PROBLEM DESCRIPTION:
In the listing below, find every line with the string "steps" and pull it out.
==========
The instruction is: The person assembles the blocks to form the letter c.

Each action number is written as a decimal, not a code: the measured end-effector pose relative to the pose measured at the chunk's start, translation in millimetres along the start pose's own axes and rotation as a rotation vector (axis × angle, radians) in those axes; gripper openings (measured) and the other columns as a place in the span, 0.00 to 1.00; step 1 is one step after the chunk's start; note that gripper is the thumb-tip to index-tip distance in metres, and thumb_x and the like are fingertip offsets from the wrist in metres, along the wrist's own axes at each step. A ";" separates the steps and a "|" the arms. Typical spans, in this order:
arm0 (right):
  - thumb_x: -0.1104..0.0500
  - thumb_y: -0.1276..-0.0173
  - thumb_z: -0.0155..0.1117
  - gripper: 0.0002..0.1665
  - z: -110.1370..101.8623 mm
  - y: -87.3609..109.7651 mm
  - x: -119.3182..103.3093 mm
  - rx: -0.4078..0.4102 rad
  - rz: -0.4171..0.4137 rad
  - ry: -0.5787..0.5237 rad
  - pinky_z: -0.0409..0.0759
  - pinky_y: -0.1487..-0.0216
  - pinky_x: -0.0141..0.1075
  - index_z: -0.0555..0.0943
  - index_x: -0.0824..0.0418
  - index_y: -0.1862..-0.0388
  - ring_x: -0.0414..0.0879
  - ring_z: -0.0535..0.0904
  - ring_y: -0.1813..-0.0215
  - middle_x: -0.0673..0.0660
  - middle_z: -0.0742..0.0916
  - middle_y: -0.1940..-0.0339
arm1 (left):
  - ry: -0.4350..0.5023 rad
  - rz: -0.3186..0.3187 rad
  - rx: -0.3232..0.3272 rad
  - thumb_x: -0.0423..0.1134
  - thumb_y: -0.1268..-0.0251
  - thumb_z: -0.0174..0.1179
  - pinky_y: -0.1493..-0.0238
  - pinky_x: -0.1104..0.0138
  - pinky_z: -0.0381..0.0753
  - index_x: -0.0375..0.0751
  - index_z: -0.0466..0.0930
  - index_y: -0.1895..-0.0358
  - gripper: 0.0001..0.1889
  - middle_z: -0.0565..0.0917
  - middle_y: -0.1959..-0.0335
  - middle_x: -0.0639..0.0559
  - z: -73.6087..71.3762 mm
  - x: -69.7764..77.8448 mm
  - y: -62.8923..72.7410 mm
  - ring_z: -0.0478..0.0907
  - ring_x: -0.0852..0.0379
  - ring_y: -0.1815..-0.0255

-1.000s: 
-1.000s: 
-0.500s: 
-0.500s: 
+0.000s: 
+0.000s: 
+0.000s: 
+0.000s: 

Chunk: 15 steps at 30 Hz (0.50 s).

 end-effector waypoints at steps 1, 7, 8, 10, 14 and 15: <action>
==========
REPLY TO THE EXERCISE:
Each action number is written as a decimal, not a code: the measured end-effector pose relative to the pose measured at the chunk's start, translation in millimetres along the start pose's own axes and rotation as a rotation vector (axis × angle, radians) in those axes; gripper openings (measured) and the other columns as a place in the span, 0.00 to 1.00; step 1 is one step after the chunk's start; note that gripper is the thumb-tip to index-tip distance in metres, and thumb_x and the like are fingertip offsets from the wrist in metres, along the wrist's own axes at each step. A ";" separates the steps and a "|" the arms. Typical spans, in this order:
Chunk: 15 steps at 30 Hz (0.50 s).
 end-effector waypoints at steps 1, 7, 8, 10, 14 and 15: <action>

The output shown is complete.